# [PROVIDED DATA]
:::
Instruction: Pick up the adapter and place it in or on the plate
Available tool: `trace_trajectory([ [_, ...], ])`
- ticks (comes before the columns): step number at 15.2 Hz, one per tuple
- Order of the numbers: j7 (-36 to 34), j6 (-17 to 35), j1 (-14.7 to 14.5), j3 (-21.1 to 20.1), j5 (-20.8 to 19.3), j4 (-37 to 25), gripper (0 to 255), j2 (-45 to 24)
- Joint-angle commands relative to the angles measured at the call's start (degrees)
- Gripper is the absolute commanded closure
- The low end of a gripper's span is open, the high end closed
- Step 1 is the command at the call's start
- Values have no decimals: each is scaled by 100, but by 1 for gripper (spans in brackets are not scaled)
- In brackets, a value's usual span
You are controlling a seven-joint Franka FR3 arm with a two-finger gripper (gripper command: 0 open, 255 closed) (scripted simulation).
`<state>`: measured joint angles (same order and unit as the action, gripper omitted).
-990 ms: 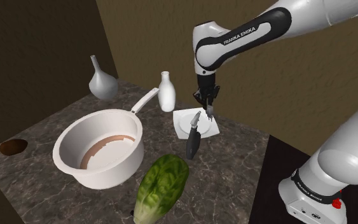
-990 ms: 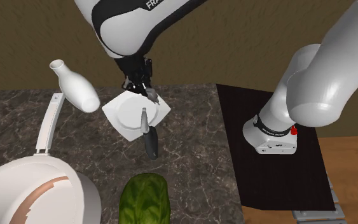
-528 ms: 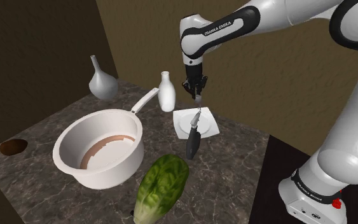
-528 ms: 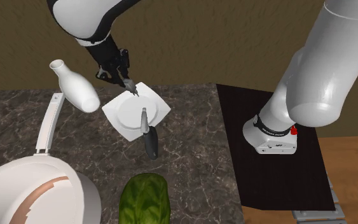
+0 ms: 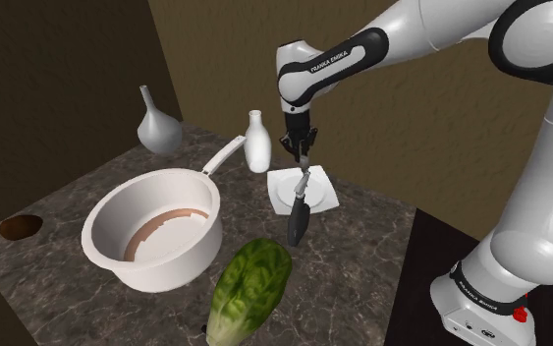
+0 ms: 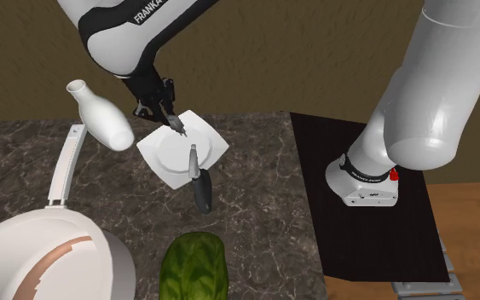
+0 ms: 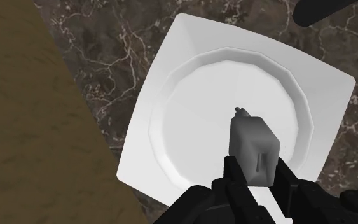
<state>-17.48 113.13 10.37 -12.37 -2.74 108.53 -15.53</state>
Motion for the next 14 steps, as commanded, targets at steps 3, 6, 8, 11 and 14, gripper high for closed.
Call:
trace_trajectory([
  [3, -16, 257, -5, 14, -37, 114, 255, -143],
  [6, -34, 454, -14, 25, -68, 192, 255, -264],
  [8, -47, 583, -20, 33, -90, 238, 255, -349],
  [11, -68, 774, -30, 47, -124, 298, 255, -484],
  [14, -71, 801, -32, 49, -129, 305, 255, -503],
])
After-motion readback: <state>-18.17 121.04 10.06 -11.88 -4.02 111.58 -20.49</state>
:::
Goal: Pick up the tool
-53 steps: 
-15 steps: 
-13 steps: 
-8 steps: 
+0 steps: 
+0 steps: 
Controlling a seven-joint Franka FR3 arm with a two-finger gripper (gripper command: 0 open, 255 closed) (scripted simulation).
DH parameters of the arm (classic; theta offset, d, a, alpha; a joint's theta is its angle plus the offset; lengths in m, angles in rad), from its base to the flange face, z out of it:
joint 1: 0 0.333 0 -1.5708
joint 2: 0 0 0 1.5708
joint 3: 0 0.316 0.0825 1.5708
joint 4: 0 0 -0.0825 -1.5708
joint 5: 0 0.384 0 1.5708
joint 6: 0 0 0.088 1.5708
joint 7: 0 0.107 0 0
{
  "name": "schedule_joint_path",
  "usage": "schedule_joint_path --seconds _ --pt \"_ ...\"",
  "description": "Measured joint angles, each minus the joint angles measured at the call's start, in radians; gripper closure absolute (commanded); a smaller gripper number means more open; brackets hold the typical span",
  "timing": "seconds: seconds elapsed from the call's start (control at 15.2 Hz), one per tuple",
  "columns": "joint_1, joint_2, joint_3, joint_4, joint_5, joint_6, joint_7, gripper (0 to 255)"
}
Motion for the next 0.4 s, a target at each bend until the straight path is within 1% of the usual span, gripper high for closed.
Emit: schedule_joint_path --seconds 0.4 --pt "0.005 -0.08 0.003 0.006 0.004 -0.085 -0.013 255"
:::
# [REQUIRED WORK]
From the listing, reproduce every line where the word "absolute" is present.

# [EXERCISE SOLUTION]
- Gripper is the absolute commanded closure
  "description": "Measured joint angles, each minus the joint angles measured at the call's start, in radians; gripper closure absolute (commanded); a smaller gripper number means more open; brackets hold the typical span",

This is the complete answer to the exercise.